Nicola Reed, supermum of six, artist, photographer and bee enthusiast divides her time between London and the country, where she keeps seven hives in the family orchard, between 30,000 and 40,000 bees inhabit a hive. Reed’s first nucleus of bees were a 50th birthday present to her husband, following a local weekend course in beekeeping, Reed has turned her hobby into a family activity. A mix of European and British bees live contentedly in the traditional pretty hives designed by William Broughton Carter. Reed says if you want to make honey you have to be involved, it only takes about an hour a week but you can lose bees through ignorance. In her vestibule hang eight protective bee suits in various sizes for her husband, their three boys and three girls; the family watch out for overcrowding of hives to avoid swarming, they treat the colony for the fatal Verroa parasite and they check the Queen is healthy by looking for larvae. In a hive a Queen will have up to four replacement foetus cells which are much larger than the other cells, should the Queen die the worker bees will feed up the replacements and in nature the first hatched will destroy the other large cells and become Queen of the Colony. 

Nicola Reed examining Maasai honey hive in Kenya.

Reed harvests 2/3 times a year and her hives yield circa 300 pots of honey; her new enterprise is honey whisky, which she says is the “bees knees”, delicious as a winter warmer or hot toddy. The whole supa (the box containing the honeycomb frames) including the propolis, wax, honey and wood is immersed in five gallons of Scotch blended whisky and left to infuse for a month, then passed through a special filter before being sold on her website The Beeble.

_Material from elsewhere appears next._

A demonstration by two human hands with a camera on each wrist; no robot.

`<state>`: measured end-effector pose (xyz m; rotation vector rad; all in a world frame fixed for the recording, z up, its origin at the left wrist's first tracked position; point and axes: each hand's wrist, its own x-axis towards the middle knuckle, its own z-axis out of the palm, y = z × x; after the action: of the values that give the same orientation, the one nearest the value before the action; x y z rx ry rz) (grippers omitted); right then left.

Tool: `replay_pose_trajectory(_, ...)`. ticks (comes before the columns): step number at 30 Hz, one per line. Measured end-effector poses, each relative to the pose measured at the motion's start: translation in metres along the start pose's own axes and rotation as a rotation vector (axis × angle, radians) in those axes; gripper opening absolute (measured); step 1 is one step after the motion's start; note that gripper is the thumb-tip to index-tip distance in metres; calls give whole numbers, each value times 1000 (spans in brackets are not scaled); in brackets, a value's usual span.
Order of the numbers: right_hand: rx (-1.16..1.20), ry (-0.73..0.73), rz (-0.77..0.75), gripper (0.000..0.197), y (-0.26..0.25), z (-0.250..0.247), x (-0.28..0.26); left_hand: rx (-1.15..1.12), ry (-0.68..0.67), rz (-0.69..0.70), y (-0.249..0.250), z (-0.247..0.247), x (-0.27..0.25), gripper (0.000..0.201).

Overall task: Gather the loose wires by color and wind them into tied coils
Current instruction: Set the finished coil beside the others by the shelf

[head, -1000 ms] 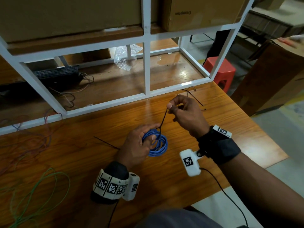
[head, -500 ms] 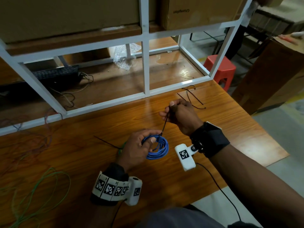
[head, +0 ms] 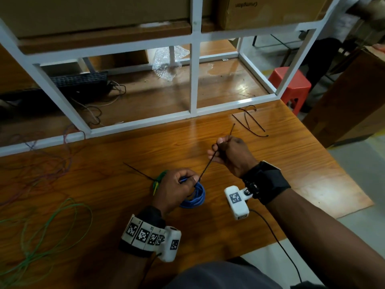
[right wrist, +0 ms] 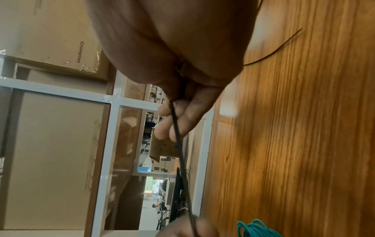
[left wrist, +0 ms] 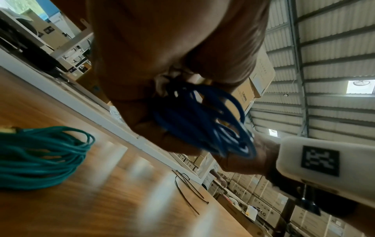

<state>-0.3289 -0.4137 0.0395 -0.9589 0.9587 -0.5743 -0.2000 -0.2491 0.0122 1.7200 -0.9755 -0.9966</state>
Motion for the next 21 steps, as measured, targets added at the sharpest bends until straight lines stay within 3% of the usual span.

This passion for bees has taken Reed to Kenya to understand how the Maasai tribe in the Maasai Mara manage their hives of hollowed out trunks, the Honeyguide bird family lead the harvester to the honeyed hives, in return the harvester donates some of the honey to the obliging bird. Reed relates Maasai folklore believes being stung acts as a prophylactic for malaria, they also believe that harvesting naked makes it easier to brush bees off; in her few years of beekeeping Reed has only been stung out of carelessness and to date has never tried the naked harvest.Nicola Reed harvesting in beige suit with family members in blue.